| ASSIGNMENT |
When you copy the material below, keep every line exact and omit the pictures.

| INFORMATION SHOWN |
★ ★ ★ ★

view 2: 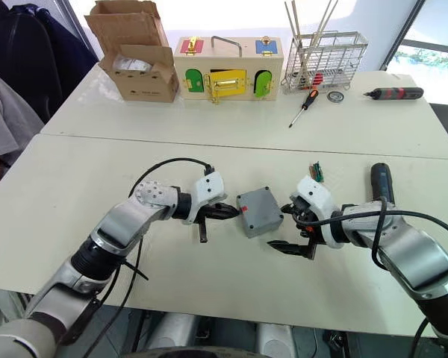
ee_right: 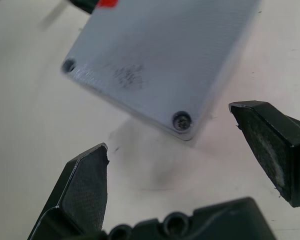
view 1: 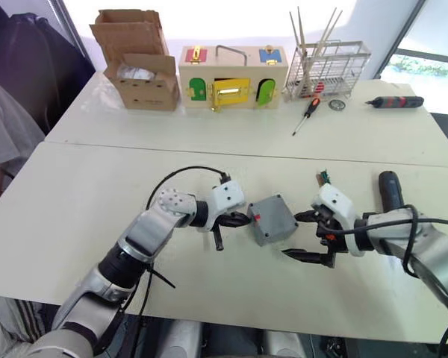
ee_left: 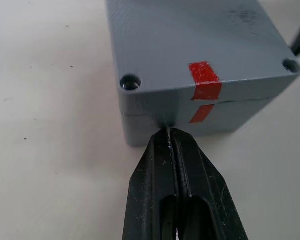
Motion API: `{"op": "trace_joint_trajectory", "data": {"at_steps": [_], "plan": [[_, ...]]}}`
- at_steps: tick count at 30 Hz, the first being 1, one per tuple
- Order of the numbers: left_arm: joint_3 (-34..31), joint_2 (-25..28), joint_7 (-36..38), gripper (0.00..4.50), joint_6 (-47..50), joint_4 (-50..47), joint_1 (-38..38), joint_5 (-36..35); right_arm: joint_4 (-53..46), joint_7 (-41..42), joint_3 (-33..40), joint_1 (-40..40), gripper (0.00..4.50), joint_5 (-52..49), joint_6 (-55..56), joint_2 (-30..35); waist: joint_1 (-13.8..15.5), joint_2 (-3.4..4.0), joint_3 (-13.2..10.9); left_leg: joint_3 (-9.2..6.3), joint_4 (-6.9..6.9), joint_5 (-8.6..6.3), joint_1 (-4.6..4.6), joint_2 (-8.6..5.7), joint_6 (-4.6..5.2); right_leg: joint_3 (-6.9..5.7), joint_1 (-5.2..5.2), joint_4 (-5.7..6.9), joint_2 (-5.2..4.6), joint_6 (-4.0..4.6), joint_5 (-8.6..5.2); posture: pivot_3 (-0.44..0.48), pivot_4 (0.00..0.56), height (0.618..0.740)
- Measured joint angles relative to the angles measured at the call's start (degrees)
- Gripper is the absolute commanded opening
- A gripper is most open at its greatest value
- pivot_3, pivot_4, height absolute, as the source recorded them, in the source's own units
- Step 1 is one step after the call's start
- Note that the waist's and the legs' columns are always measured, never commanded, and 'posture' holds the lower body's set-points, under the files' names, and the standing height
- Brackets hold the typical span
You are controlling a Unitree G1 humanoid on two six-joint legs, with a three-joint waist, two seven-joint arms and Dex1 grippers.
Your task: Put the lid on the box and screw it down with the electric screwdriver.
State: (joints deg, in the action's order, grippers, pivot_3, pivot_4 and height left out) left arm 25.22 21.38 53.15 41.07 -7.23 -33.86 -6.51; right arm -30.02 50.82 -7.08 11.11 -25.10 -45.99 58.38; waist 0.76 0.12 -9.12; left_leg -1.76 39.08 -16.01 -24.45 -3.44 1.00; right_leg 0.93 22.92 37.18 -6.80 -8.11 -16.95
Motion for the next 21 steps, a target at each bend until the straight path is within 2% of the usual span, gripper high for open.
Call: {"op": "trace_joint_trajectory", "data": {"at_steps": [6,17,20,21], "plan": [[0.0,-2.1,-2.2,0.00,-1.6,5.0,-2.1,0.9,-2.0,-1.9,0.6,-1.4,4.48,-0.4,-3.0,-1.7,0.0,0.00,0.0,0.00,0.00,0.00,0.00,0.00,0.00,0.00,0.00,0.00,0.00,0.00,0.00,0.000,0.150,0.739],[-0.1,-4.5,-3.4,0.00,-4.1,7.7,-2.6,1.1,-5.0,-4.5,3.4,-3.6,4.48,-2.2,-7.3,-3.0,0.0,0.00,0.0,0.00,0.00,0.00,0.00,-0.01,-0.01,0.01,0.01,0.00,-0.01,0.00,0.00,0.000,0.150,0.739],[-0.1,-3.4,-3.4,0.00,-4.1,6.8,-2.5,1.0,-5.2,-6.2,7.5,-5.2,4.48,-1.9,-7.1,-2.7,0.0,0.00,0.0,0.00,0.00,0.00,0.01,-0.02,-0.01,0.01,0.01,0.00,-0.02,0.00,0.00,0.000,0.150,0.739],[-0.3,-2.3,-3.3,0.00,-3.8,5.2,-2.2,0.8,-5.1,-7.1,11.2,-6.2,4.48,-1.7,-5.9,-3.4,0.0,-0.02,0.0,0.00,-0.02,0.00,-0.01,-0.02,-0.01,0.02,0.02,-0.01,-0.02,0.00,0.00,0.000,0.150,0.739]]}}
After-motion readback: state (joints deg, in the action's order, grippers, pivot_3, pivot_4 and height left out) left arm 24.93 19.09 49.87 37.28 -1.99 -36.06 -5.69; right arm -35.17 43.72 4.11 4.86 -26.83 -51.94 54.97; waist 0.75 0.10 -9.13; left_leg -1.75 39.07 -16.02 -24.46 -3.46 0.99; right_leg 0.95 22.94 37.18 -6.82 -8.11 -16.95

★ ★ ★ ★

| REPLY |
view 2: 
ee_right: 
view 1: 
ee_left: 
Motion API: `{"op": "trace_joint_trajectory", "data": {"at_steps": [_], "plan": [[_, ...]]}}`
- at_steps: tick count at 30 Hz, the first being 1, one per tuple
- Order of the numbers: left_arm: joint_3 (-34..31), joint_2 (-25..28), joint_7 (-36..38), gripper (0.00..4.50), joint_6 (-47..50), joint_4 (-50..47), joint_1 (-38..38), joint_5 (-36..35); right_arm: joint_4 (-53..46), joint_7 (-41..42), joint_3 (-33..40), joint_1 (-40..40), gripper (0.00..4.50), joint_5 (-52..49), joint_6 (-55..56), joint_2 (-30..35); waist: joint_1 (-13.8..15.5), joint_2 (-3.4..4.0), joint_3 (-13.2..10.9); left_leg: joint_3 (-9.2..6.3), joint_4 (-6.9..6.9), joint_5 (-8.6..6.3), joint_1 (-4.6..4.6), joint_2 (-8.6..5.7), joint_6 (-4.6..5.2); right_leg: joint_3 (-6.9..5.7), joint_1 (-5.2..5.2), joint_4 (-5.7..6.9), joint_2 (-5.2..4.6), joint_6 (-4.0..4.6), joint_5 (-8.6..5.2); posture: pivot_3 (-0.44..0.48), pivot_4 (0.00..0.56), height (0.618..0.740)
- Measured joint angles relative to the angles measured at the call's start (degrees)
- Gripper is the absolute commanded opening
- A gripper is most open at its greatest value
- pivot_3, pivot_4, height absolute, as the source recorded them, in the source's own units
- Step 1 is one step after the call's start
- Note that the waist's and the legs' columns are always measured, never commanded, and 'posture' holds the lower body's set-points, under the files' names, and the standing height
- Brackets hold the typical span
You are controlling a Unitree G1 humanoid on two six-joint legs, with a three-joint waist, two seven-joint arms and Dex1 grippers.
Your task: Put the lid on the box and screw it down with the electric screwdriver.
State: (joints deg, in the action's order, grippers, pivot_3, pivot_4 and height left out) left arm 25.22 21.38 53.15 41.07 -7.23 -33.86 -6.51; right arm -30.02 50.82 -7.08 11.11 -25.10 -45.99 58.38; waist 0.76 0.12 -9.12; left_leg -1.76 39.08 -16.01 -24.45 -3.44 1.00; right_leg 0.93 22.92 37.18 -6.80 -8.11 -16.95
Motion for the next 21 steps, a target at each bend until the straight path is within 2% of the usual span, gripper high for open.
Call: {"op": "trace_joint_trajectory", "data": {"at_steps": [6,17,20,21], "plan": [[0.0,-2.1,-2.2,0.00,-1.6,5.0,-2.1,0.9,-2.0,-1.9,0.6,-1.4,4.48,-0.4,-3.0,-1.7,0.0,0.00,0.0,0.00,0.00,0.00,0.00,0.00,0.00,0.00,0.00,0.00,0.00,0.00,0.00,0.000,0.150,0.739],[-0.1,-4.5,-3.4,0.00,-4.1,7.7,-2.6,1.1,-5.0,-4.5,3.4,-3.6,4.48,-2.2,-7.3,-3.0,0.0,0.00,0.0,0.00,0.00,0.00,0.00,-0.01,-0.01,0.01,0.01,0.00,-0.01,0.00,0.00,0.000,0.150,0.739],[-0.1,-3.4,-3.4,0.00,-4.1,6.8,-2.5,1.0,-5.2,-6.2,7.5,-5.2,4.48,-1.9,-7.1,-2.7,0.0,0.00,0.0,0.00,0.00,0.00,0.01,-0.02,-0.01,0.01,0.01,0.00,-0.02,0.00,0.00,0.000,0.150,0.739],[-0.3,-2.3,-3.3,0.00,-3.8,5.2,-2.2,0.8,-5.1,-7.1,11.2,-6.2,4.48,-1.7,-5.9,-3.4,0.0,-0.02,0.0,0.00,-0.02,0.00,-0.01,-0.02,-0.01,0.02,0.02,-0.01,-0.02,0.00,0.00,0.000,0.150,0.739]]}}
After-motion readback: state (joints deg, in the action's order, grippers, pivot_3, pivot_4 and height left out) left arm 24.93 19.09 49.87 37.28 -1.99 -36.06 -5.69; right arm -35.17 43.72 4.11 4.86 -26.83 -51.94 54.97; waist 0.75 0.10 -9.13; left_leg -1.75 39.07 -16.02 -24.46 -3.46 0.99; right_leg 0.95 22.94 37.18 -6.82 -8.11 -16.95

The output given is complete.